Wednesday, August 20, 2014

"a part of the whole as a port for a whale"

(134.20-136.20)  Yeah, I know I've been slipping here.  It's been busy, but I'm still committed to seeing this through within a year.  Anyway, back to business.  I'm working my way through the first question of chapter six of Finnegans Wake, and once again I'm going to give my top five items from that question's catalog.
  • "Dutchlord, Dutchlord, overawes us" -- This is a fairly straightforward one, taking off from the refrain "Deutschland, Deutschland über alles" from the "Deutschlandlied."  Joyce's reworking for the Wake emphasizes the rumors of HCE's Dutch heritage, as well as his awesome presence in life and death.
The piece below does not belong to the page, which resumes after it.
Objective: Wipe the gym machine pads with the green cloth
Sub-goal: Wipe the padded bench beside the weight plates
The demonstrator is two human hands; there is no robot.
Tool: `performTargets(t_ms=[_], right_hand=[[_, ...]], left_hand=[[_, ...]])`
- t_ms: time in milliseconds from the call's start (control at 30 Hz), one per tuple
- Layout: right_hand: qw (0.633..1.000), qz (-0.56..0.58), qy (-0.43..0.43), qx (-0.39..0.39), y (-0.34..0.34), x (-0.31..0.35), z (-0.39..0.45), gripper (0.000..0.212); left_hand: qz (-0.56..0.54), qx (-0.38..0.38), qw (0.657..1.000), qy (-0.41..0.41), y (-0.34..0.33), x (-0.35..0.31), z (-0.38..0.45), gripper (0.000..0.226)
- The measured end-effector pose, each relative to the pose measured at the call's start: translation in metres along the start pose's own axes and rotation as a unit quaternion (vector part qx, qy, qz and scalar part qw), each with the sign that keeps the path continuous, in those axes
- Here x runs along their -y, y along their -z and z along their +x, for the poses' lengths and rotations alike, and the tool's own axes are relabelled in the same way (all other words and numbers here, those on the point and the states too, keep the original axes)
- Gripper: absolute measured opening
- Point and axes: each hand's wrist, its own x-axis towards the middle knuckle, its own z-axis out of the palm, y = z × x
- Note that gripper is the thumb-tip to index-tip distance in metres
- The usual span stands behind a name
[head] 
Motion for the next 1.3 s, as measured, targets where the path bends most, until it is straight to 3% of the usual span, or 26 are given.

  • "his great wide cloak lies on fifteen acres and his little white horse decks by dozens our doors" -- McHugh notes that Irish patriot Daniel O'Connell -- known as "The Liberator" and called "hugecloaked" in Ulysses -- killed a man in a duel on the Fifteen Acres in Phoenix Park.  The "white horse," McHugh explains, was a symbol of William III that adorned the homes of loyalists in Dublin.  Thus, our attention is once again turned to HCE's dual natures of defender and invader.
  • "O sorrow the sail and woe the rudder that were set for Mairie Quai!" -- McHugh equates "Mairie Quai" with "Amerikay," which appears in a song Simon Dedalus sings in chapter two of A Portrait of the Artist as a Young Man.  That song tells of a young lover who must flee to America, and it parallels this line, which looks forlornly at the ship that takes the immigrant away and (by implication) looks wistfully back at the motherland.  This, of course, most definitely does not parallel Joyce's attitude as a willful and steadfast exile from his native country.
  • "the night express sings his story, the song of sparrownotes on his stave of wires" -- McHugh identifies this as another callback to Portrait.  Just a few pages before Simon Dedalus' song, Stephen is "travelling with his father by the night mail to Cork."  As the morning approaches, Stephen looks out the window while, "silently, at intervals of four seconds, the telegraph-poles held the galloping notes of the music between punctual bars."  This makes me wonder -- is Stephen, who is feeling dispossessed at this point in Portrait, hearing the song of HCE while riding the train? 
  • "go away, we are deluded, come back, we are disghosted" -- Here, McHugh notes that "deluded" can be read as a substitute for "delighted," while "disghosted" can be read as a substitute for "disgusted."  We delight in HCE's departure, but are filled with disgust when he returns.  On the other hand, his death might be caused by our misunderstanding (or delusion), while his return exorcises our demons and makes us whole again.  Such depth.